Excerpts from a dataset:
════════

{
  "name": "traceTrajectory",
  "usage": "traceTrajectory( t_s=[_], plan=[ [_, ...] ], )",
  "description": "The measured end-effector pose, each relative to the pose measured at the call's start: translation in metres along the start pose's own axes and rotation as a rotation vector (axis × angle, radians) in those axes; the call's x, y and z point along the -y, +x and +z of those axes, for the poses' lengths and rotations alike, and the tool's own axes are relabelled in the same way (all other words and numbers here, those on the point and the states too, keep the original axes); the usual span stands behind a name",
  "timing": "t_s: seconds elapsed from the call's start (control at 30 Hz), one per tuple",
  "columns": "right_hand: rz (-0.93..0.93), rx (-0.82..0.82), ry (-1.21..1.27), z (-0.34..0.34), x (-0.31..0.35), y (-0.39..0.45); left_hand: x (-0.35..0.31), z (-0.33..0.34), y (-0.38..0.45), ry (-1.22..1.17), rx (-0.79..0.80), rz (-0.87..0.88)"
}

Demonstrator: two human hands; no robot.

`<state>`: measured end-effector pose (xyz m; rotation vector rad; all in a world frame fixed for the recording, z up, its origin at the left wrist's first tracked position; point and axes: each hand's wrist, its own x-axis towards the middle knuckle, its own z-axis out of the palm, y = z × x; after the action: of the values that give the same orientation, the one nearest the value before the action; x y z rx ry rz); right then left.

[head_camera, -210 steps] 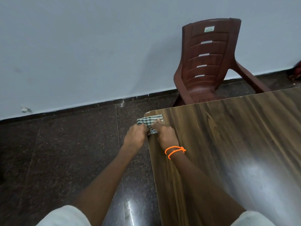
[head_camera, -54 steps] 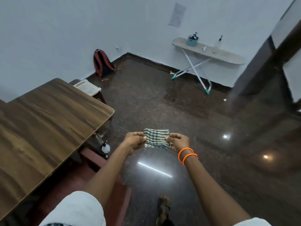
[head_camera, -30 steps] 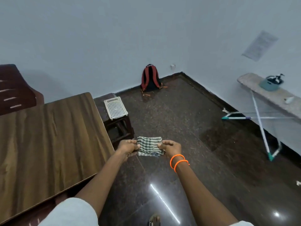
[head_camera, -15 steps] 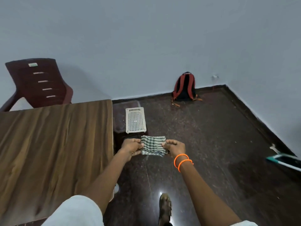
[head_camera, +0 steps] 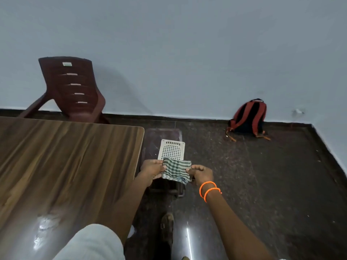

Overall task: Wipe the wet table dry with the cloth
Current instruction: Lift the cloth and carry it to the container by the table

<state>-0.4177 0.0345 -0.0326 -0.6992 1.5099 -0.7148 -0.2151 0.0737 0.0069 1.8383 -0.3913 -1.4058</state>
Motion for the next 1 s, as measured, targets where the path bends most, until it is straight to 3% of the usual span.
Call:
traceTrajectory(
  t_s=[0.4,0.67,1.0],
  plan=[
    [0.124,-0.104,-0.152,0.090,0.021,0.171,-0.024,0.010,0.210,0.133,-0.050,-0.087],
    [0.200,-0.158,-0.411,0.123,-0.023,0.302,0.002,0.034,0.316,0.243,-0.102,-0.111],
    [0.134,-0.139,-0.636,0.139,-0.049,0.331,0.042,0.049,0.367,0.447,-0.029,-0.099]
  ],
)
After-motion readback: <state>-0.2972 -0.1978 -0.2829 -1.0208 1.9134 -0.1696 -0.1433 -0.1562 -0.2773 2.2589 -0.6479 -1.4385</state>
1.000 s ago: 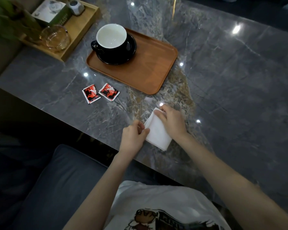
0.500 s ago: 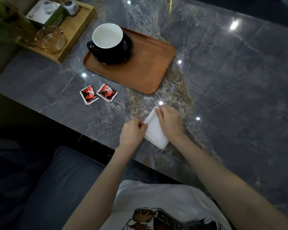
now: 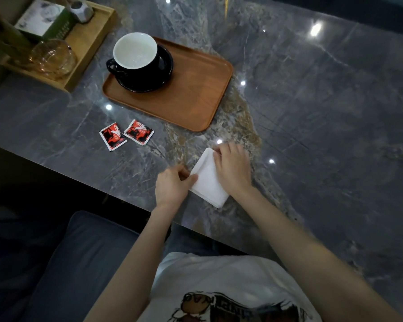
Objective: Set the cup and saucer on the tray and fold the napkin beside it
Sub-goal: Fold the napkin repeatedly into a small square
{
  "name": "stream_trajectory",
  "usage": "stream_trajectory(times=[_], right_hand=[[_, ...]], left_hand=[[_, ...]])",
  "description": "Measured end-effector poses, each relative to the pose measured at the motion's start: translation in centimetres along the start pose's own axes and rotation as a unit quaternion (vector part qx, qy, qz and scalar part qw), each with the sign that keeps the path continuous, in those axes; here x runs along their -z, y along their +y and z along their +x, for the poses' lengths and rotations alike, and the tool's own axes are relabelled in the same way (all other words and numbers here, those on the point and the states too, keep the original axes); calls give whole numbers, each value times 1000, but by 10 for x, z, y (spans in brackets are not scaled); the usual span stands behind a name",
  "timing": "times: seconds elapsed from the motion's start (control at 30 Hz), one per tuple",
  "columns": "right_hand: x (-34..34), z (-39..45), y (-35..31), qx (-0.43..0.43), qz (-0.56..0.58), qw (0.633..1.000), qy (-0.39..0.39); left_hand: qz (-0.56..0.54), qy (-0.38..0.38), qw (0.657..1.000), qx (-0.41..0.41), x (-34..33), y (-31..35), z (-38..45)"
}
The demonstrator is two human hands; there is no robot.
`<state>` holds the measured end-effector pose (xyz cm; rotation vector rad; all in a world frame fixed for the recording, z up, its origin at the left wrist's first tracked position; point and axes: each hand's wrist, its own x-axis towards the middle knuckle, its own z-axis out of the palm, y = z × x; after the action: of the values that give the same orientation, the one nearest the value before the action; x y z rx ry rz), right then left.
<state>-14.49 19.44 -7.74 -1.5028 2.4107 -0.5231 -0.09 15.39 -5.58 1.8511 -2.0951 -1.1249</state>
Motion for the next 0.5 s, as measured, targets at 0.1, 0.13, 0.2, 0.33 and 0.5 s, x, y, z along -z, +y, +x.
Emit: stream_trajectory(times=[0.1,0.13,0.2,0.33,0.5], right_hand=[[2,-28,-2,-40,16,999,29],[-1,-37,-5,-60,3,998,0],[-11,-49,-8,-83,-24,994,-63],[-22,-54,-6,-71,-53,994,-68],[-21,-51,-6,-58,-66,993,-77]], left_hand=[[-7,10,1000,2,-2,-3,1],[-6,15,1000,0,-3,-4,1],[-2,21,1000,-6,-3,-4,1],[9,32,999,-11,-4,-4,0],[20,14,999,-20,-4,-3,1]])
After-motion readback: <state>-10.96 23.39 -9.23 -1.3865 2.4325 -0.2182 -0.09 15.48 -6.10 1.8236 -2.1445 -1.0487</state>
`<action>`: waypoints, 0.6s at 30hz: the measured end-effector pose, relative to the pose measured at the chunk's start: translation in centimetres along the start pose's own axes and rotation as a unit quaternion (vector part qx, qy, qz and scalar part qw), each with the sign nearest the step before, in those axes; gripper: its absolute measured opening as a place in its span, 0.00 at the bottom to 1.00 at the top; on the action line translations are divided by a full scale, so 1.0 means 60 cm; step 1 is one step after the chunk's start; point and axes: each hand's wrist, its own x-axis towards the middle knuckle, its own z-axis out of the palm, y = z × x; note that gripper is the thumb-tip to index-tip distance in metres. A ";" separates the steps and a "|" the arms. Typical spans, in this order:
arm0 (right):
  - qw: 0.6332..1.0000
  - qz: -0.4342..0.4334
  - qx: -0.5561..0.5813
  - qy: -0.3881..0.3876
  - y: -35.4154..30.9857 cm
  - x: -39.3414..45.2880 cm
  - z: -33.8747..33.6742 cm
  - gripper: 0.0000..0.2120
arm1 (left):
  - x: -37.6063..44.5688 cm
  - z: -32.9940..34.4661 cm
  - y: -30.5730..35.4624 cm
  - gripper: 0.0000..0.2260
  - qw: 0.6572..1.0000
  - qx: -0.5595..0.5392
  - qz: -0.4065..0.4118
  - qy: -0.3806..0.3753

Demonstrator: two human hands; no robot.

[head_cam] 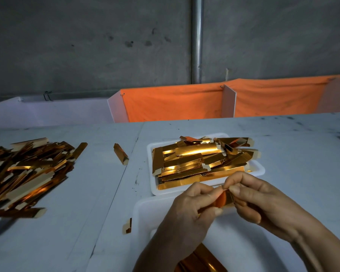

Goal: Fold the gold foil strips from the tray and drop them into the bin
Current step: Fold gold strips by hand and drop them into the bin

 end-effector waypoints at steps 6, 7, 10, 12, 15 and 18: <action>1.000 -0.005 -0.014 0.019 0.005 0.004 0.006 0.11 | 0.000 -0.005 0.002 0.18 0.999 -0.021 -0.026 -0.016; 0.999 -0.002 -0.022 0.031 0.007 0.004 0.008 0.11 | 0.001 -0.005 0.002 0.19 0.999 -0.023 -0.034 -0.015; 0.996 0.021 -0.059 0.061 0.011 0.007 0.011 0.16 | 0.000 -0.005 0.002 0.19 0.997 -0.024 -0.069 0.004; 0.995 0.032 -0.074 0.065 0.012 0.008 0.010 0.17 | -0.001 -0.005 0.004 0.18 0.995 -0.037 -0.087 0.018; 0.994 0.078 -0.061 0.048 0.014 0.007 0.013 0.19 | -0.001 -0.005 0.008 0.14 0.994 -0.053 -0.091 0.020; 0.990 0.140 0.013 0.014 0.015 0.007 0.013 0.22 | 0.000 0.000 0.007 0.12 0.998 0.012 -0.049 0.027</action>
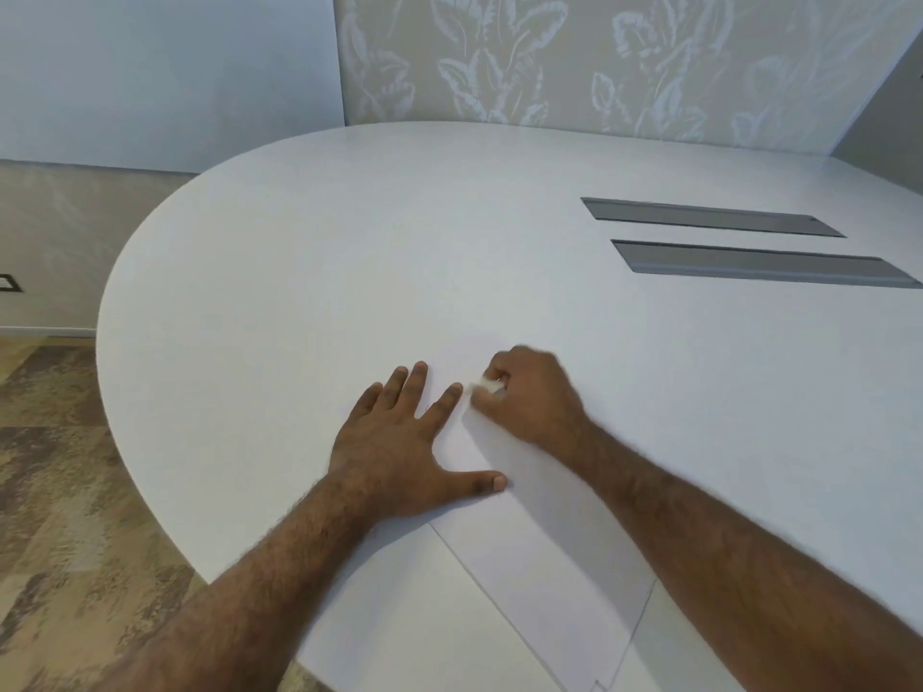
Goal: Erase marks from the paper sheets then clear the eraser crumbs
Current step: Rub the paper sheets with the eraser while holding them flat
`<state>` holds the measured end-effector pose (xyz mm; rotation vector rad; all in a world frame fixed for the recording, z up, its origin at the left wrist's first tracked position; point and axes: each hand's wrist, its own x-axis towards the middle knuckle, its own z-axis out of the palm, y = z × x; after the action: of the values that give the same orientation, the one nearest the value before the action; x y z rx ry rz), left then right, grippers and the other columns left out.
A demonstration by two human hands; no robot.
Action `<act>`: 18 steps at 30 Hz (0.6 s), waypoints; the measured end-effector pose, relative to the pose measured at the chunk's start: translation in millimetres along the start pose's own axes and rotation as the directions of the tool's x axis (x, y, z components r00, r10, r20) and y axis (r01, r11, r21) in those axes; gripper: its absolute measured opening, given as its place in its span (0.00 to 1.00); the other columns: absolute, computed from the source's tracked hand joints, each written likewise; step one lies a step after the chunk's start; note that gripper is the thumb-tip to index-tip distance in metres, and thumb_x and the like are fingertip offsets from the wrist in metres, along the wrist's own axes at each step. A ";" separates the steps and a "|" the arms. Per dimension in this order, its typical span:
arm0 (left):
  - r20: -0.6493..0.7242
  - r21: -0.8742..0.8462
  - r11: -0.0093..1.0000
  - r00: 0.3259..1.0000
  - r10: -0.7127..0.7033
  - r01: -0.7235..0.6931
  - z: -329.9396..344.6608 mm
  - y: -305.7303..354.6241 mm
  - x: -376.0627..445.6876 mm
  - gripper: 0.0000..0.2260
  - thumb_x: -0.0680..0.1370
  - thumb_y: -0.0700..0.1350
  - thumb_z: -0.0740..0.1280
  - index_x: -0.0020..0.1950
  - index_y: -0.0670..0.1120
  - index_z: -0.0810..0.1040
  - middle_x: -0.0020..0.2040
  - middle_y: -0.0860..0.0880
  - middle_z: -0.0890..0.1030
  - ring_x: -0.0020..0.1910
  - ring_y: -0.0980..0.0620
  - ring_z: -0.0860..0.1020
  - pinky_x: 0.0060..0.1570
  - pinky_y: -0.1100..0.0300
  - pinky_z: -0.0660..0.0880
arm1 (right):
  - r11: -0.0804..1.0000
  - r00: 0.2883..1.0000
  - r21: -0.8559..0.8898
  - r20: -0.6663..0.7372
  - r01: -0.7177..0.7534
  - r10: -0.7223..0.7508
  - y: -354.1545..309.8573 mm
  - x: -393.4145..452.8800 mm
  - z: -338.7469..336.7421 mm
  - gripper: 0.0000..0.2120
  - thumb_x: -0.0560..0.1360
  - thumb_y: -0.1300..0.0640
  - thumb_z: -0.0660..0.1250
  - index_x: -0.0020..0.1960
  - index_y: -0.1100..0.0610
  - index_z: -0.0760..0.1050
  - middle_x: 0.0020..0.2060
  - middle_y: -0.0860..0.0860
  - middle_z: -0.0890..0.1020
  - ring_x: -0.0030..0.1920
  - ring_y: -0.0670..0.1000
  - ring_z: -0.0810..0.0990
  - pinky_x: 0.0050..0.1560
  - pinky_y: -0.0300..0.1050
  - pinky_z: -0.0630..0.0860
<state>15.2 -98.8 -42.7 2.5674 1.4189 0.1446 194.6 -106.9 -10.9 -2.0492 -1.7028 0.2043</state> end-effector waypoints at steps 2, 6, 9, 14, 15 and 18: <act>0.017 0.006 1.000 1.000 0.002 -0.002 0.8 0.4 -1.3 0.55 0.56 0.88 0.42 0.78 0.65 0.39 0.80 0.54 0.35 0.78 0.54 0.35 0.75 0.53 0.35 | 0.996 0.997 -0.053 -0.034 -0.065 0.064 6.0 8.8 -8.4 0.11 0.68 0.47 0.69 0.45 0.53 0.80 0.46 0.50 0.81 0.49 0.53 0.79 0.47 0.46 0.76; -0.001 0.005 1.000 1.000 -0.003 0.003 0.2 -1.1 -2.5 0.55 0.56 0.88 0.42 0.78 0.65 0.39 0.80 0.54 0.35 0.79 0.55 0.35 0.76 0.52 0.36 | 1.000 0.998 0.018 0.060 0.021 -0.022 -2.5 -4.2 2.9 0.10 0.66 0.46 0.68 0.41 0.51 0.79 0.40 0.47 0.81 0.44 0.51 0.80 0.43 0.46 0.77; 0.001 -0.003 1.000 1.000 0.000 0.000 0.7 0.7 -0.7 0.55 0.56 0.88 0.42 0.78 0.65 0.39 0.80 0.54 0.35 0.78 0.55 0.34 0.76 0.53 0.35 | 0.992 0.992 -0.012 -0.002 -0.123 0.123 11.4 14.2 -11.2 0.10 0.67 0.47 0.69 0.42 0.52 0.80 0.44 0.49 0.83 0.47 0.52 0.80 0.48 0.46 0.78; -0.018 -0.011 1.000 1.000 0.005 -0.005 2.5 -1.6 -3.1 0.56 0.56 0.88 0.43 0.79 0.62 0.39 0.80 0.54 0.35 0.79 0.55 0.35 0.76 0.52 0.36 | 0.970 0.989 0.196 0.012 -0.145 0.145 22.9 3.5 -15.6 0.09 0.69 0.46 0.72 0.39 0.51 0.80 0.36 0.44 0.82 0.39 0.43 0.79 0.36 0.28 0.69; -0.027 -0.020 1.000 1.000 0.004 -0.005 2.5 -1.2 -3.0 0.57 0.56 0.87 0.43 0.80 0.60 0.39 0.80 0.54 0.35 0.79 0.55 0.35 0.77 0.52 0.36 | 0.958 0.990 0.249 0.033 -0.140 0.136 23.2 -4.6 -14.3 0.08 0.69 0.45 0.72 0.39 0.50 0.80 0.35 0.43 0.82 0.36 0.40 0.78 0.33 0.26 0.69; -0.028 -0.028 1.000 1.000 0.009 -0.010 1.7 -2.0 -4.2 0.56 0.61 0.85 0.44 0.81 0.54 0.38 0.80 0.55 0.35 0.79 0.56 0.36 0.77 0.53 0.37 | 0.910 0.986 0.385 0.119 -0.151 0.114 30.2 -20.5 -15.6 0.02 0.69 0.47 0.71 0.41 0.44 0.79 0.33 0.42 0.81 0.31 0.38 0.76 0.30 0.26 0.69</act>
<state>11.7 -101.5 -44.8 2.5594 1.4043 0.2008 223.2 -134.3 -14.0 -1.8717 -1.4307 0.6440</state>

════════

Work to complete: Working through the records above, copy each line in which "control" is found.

Exercise output:
  "timing": "t_s: seconds elapsed from the call's start (control at 30 Hz), one per tuple",
  "timing": "times: seconds elapsed from the motion's start (control at 30 Hz), one per tuple",

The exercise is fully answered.